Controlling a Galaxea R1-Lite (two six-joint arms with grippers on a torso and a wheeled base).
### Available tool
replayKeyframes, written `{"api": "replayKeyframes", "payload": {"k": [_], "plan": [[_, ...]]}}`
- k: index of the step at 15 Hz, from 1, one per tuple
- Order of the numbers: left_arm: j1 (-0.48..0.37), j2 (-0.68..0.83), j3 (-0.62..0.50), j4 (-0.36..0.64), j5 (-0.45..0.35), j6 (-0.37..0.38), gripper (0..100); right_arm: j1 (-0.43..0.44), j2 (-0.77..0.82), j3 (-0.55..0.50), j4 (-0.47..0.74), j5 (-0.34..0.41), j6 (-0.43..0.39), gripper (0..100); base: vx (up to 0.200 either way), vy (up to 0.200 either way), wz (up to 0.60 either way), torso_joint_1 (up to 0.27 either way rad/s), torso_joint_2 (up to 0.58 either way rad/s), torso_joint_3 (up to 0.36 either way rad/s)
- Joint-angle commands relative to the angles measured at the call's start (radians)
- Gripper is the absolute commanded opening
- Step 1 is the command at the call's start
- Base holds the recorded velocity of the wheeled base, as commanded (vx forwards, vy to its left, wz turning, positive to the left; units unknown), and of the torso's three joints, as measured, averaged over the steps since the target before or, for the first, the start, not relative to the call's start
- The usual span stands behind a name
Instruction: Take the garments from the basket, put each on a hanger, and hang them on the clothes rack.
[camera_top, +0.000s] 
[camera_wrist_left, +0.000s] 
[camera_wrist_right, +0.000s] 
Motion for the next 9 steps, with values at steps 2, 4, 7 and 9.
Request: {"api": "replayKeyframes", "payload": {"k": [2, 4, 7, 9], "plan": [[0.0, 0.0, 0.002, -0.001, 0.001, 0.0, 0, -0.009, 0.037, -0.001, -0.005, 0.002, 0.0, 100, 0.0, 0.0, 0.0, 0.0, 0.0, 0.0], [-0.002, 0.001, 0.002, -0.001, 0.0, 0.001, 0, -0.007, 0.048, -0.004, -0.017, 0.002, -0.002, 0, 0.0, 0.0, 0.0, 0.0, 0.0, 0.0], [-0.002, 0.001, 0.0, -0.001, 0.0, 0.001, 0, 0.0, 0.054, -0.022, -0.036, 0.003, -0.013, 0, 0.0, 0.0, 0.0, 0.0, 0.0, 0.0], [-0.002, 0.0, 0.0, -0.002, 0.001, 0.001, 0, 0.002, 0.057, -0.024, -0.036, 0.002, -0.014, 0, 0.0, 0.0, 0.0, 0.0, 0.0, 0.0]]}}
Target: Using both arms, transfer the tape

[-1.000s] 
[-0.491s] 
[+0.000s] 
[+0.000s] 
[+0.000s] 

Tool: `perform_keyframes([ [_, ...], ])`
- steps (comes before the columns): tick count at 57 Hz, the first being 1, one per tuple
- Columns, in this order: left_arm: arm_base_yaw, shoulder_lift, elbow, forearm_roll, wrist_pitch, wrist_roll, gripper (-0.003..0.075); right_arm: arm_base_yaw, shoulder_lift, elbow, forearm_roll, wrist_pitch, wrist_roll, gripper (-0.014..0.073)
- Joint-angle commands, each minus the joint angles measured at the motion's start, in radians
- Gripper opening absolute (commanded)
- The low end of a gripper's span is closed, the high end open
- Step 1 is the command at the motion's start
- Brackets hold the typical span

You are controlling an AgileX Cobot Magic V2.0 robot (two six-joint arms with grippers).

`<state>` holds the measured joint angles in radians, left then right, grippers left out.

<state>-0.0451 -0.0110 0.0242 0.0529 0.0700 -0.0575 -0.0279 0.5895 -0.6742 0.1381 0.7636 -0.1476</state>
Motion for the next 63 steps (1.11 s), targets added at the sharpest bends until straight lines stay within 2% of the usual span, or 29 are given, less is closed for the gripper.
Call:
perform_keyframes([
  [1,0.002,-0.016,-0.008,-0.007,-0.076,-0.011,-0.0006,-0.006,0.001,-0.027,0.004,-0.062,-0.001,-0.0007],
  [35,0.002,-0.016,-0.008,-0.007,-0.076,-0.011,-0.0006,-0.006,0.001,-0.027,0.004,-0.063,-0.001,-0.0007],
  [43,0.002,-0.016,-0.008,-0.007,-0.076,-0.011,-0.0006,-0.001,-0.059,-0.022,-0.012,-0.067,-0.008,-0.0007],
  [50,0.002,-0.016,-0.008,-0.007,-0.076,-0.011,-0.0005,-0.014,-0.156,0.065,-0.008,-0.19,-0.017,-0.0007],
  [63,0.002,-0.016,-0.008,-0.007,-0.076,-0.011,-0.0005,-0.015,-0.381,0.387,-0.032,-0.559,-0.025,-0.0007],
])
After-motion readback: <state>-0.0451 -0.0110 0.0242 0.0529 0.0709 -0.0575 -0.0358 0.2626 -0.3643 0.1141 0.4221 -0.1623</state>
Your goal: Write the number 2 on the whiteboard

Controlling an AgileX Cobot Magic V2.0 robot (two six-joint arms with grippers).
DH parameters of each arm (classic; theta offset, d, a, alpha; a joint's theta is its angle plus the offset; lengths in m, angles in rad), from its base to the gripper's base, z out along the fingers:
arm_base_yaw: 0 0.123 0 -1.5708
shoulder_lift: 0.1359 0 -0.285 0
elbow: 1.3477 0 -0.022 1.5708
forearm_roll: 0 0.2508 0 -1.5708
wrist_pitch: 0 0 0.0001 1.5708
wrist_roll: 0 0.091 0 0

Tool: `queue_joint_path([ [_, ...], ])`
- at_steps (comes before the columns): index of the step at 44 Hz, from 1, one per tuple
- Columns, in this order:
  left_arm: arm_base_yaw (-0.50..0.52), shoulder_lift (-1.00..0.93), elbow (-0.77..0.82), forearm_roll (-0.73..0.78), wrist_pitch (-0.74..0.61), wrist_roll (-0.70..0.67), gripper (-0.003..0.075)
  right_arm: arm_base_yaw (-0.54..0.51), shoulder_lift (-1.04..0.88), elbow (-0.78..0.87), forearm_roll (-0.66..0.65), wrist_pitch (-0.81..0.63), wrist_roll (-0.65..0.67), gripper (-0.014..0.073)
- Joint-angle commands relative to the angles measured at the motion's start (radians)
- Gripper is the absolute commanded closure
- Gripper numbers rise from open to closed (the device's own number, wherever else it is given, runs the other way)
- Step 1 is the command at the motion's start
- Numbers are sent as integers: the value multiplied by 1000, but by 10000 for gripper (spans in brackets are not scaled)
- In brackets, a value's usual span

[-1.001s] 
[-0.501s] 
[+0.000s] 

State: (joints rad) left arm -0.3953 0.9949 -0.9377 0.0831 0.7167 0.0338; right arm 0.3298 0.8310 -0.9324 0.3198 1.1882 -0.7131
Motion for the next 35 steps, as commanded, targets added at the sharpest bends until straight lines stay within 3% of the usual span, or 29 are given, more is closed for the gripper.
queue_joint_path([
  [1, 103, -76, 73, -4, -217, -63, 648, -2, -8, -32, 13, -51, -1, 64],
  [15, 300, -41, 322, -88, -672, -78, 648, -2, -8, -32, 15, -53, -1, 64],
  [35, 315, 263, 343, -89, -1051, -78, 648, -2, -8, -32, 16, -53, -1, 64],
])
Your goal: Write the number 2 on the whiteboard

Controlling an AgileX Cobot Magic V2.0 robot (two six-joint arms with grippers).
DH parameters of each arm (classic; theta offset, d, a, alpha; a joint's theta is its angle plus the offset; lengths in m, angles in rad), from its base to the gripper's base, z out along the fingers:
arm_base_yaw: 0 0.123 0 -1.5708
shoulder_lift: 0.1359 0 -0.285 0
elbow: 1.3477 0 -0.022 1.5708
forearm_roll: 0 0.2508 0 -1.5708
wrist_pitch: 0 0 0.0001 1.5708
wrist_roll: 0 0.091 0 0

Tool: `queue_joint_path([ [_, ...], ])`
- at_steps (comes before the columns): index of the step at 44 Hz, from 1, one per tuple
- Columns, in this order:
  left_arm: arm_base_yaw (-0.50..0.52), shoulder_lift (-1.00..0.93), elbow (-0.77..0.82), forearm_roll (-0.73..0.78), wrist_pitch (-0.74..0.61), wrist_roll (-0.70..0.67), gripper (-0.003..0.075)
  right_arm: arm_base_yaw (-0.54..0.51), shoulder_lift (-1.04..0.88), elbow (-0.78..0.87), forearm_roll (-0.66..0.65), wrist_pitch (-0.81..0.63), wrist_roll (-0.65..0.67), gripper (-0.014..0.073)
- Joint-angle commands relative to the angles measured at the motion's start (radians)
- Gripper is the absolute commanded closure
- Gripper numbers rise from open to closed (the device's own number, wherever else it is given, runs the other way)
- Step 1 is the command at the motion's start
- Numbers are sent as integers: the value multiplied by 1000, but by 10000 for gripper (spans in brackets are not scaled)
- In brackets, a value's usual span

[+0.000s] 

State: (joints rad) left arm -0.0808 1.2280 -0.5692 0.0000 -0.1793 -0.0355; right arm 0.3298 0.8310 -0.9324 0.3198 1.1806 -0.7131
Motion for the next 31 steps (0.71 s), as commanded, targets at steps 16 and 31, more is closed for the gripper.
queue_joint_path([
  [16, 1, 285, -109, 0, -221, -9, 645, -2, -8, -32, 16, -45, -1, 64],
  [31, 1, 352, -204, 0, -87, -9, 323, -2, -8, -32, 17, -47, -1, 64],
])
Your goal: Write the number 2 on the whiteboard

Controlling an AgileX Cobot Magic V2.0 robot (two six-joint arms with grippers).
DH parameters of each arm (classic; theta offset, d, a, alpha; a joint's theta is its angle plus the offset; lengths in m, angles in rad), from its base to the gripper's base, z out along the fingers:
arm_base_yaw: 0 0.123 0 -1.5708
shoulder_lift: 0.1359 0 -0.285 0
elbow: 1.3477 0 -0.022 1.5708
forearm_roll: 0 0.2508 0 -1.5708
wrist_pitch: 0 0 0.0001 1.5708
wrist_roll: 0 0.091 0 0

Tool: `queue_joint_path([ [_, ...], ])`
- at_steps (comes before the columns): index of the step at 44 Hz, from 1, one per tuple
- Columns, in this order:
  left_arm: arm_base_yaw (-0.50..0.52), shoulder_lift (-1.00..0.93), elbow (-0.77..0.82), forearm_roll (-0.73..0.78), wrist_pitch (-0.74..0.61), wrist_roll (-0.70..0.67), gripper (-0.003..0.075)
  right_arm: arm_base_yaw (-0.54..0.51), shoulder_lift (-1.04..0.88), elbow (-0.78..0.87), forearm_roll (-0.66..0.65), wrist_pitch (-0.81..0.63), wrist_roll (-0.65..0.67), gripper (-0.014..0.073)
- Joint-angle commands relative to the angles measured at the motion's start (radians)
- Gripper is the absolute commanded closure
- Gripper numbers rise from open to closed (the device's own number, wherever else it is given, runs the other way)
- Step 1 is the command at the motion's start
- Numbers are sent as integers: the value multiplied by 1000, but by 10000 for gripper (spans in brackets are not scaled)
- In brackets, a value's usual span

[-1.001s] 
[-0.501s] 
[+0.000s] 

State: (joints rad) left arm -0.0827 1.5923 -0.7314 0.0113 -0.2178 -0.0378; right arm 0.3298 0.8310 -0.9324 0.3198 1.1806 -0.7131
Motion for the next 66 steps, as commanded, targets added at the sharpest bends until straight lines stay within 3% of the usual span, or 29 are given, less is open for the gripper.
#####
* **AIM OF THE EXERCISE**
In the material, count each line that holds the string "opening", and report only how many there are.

* **EXERCISE RESULT**
2